He watches me.  He says nothing.  For too long.

“What?”  I finally have to speak.

“Are you upset with me about something?”

“No.”  I answer too quickly.

“I feel like you are.”  He takes the reader from my hands and puts it on the bed.  Then he takes my hands in his.

“I know that we come from very different places.  I know that you’ve had a very hard life.”  He looks into my eyes, searching for something.  “It’s still hard.  And I’m a part of that—of making your life hard.”  He shakes his head.  “I don’t want to be a part of that.”  For a moment he says nothing.  Then he continues.
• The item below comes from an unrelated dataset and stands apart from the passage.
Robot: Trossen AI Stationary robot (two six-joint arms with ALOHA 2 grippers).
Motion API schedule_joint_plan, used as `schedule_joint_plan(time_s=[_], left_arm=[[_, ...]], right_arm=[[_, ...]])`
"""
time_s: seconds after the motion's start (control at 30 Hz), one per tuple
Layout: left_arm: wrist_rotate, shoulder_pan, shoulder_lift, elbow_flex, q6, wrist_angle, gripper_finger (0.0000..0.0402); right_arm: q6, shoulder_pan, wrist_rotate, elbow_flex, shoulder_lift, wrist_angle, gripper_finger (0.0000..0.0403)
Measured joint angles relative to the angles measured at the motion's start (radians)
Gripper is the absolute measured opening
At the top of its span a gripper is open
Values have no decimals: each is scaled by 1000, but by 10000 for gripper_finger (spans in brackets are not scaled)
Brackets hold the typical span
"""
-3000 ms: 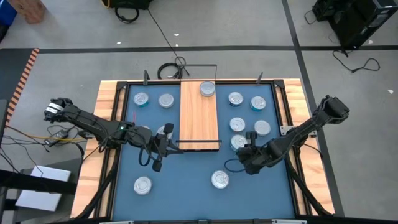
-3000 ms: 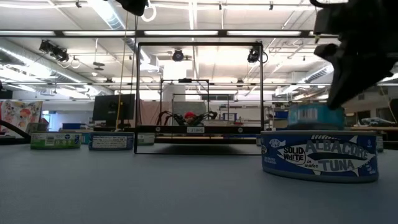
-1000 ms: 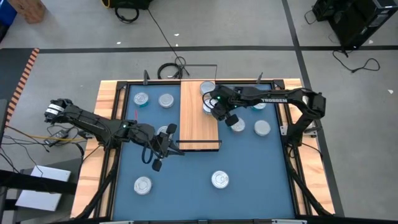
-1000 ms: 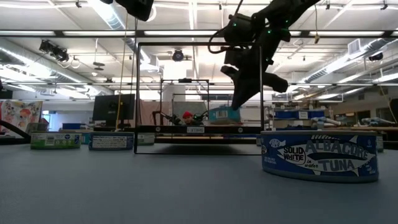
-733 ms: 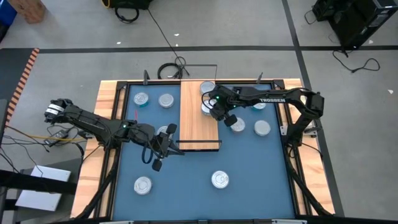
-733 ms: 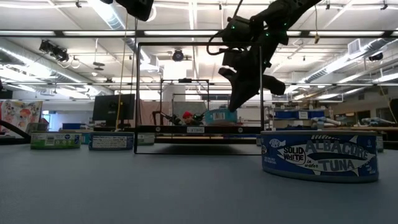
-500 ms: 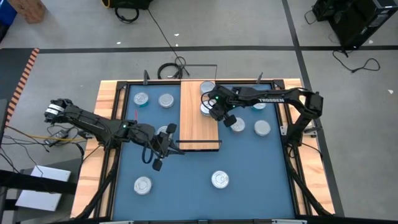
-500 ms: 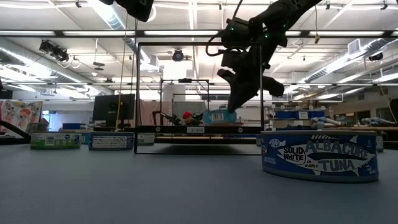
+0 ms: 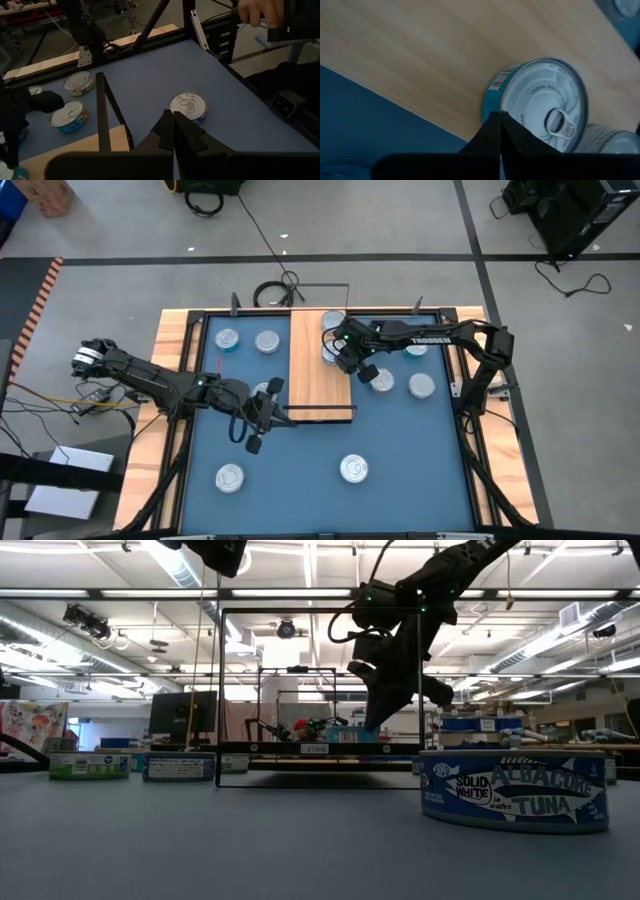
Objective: Stack canned seafood by type on shelf
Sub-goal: Put the yellow-blue tuna can on the shelf, then put the blue tuna can on the shelf
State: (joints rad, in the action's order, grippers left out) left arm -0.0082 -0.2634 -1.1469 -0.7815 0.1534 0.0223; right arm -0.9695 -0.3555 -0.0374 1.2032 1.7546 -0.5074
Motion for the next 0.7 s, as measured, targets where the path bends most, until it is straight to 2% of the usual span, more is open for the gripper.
schedule_joint_plan(time_s=[0.2,0.47,0.6,0.7], left_arm=[[-21,0,0,0,-4,0,3],[-32,0,5,0,-7,-3,3],[-32,0,30,0,-4,-17,3],[-40,0,54,0,-8,-43,3]], right_arm=[[8,25,97,0,-7,14,67],[50,62,109,0,-80,64,137],[109,93,164,0,-159,52,142],[187,123,191,0,-244,17,118]])
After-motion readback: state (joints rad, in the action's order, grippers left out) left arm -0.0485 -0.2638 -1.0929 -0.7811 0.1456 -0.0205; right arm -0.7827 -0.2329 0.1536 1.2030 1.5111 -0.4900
“I want you to know that I do know some of what you’ve been through.  I’ve been trying to find out, trying to see what it must be like for you.  Because I do want us to be friends.  I think we may be the only chance at sanity William has, being raised in this place.  I need to do better, as a brother, and as a friend.  I hope you’ll let me try to do that.  I hope you’ll help me protect William from, well, from what this place can be like.”

He looks at me with so much hope in his eyes, but I can’t help him.  I pull my hands from his.

“His name isn’t William,” I say.

He looks puzzled.  “Would you rather have him called Baby4?”

I’m surprised he remembers Jobee’s Pre Ward name.

“Of course not,” I say.  “But that’s not his name either.  His name is Jobee.  It’s what I named him the day he arrived in my Ward, and it’s what he’ll always go by, even after he’s been tracked and trained in some stupid thing.”  I’m crying, and I don’t know why.

“Jobee.”  Thomas says the name slowly.  He reaches up to my cheek and smudges a tear away with his thumb.  “That’s a fine name.”

Suddenly I am full of fear.  “Don’t call him that, not in front of your mother.  Not your father either.”

“I wouldn’t.”  He looks at me.  “It will be what we know about him, together.”

I nod, and wipe my nose on my sleeve.

Thomas laughs.

“Are we okay, now?”  He looks at me, and something about how he looks makes me feel naked.  I nod.

“Good.”  Thomas gets up and walks to the door.  “Keep that hidden,” he says, pointing to the reader.  “I’ll see you at dinner?”

I nod again.

He starts to leave, but he turns back around.

“What?”

“What’s your name, Helper12?  Will you tell me?”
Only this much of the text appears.